Task: Restate word for word the span of lines that opens with the line containing "Mark the black wrist band." and closes with the last line of the material. Include both ends and nothing more.

BEGIN

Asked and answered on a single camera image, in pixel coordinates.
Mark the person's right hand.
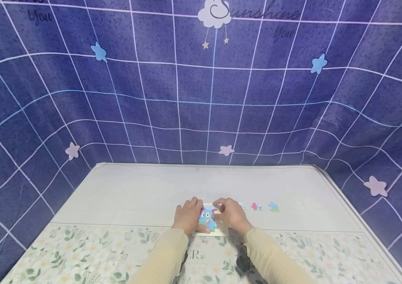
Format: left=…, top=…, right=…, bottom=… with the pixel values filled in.
left=212, top=198, right=255, bottom=237

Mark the person's left hand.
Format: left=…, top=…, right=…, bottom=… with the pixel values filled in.
left=172, top=197, right=212, bottom=237

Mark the blue cartoon puzzle board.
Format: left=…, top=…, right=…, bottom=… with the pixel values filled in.
left=192, top=203, right=230, bottom=237

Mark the person's left forearm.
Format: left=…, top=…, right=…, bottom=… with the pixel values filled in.
left=127, top=228, right=190, bottom=284

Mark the person's right forearm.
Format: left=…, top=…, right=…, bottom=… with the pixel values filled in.
left=244, top=227, right=316, bottom=284

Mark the black wrist band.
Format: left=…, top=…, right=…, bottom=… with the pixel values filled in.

END

Task response:
Mark the black wrist band.
Format: left=…, top=…, right=…, bottom=… with the pixel values filled in.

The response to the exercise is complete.